What Suffering Can Do For Us (Job)

            “I just think God wants me to be happy.  It’s never God’s will for his children to suffer.”  I hear those statements frequently from Christians as they try to make sense of the character of God.  Why would a loving God not want his children to be happy?

            And I understand the reasoning behind it.  Like everyone else, I want to be happy. I don’t want to experience pain, or even inconvenience.  I don’t want my close relationships destroyed.  Or my health ruined.  Or my livelihood taken away.

            But, in the manifold wisdom of God, as I look at Scripture, I see clearly that God uses suffering for our good.  And when it comes to suffering, one of the best places to learn about it is the book of Job, because that’s the subject of this entire book. 

            Whenever we consider the topic of suffering, one of the first questions we want to ask is, “Who’s to blame?  Who’s responsible for my suffering?”

            And while the purpose of this sermon is not to answer that question, I can give a quick answer by saying that some suffering is caused as a result of our own sinfulness, our own wrong choices.  And some of our suffering is caused by the sinfulness of others.  But, there’s some suffering that’s not necessarily anybody’s fault, so the responsibility seems to lie with God.  If God doesn’t actually cause the suffering, we would have to admit that he certainly does allow it to happen.

            Which leads us to another question in regard to suffering  — “Why?”  “Why do we suffer?”  More to the point “Why do good people suffer, especially when it seems that evil people are prospering?”

            Let’s take a look at this video from the Bible Project that will give us an overview of the book of Job to see if that book can give us an answer to this question of, “Why?

            VIDEO (Job)

            So, I’m guessing that there may be a few of you who are disappointed that Job doesn’t give us an answer to the question, “Why?”  And so, we still want to know.  Why does God allow us to experience pain and suffering?  What purpose does it serve?  And how can we reconcile that with our understanding that our God is an all-loving God?  Why would an all-loving God allow me to experience pain and suffering?  It just doesn’t seem right, it doesn’t seem fair.

            One of the characteristics of pain makes it difficult to find answers to those questions when we need them the most.  You see, the very nature of pain causes it to always concentrate our attention on ourselves.  When we’re hurting, we have a hard time thinking about anything else except for our pain.  Think back to the last time you were in extreme physical pain — a broken leg, bad back, headache, whatever.  Whenever you’re in pain, it’s difficult to think of anything else but getting relief.

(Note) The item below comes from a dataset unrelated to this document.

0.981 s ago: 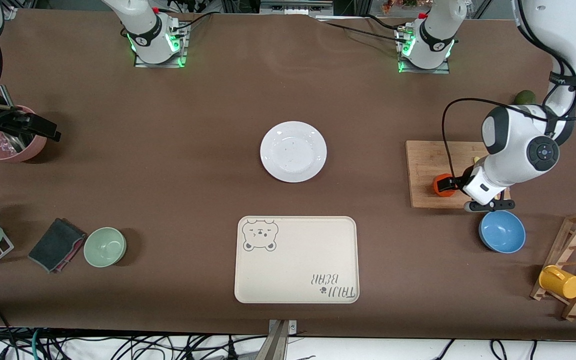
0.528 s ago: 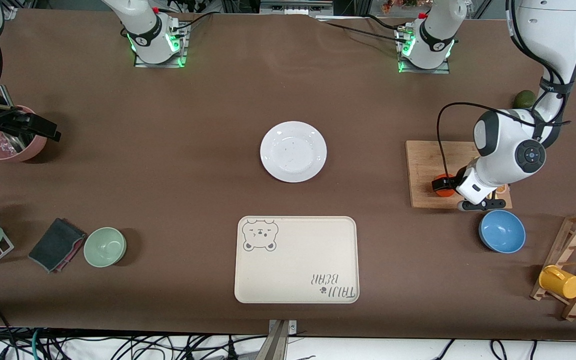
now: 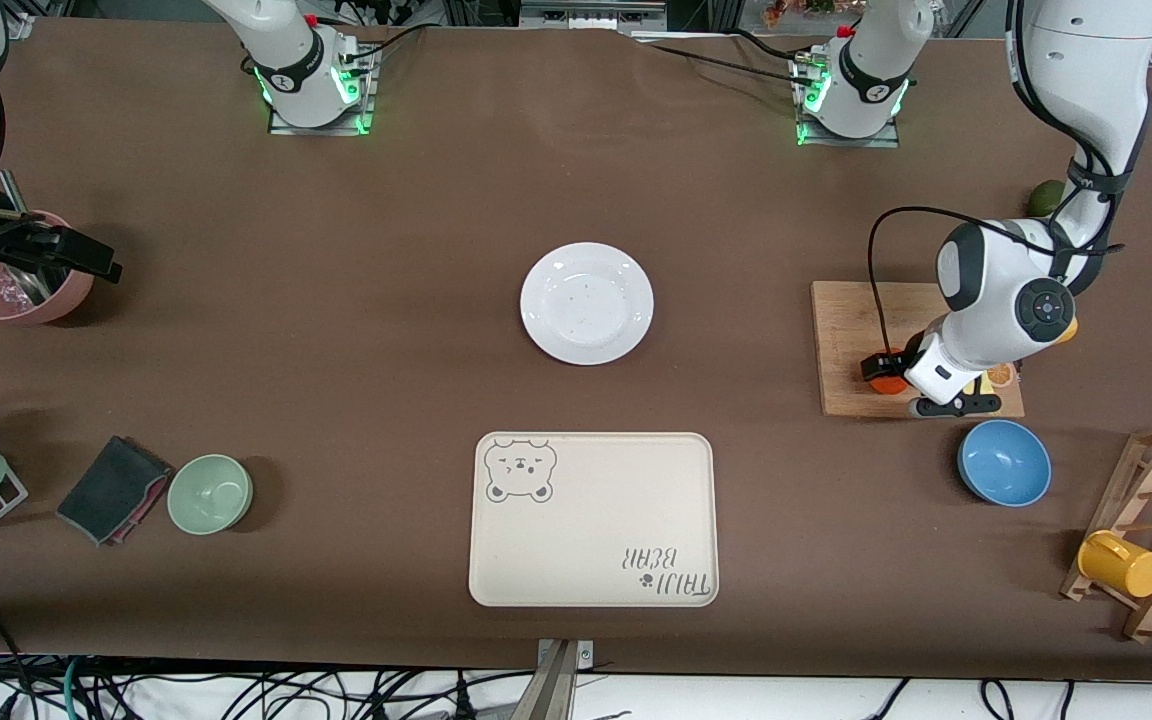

            And what’s true of physical pain is also true of emotional pain.  That’s one of the bad things about depression; emotional pain focuses our attention on our pain and that just adds to the depression itself.  The result is that in the midst of pain, it’s difficult to see past the pain.

            As so, when we’re going through a tough time in our lives, when all the problems seem to be mounting day by day with no end in sight, it’s very difficult for us to even think about the benefits of suffering.  Intel­lectually, we know that God said, “All things work together for good to those who love God, to those who are the called according to his purpose.” (Romans 8:28).  But believing that, really believing it, when things are going rough, is a difficult thing to do.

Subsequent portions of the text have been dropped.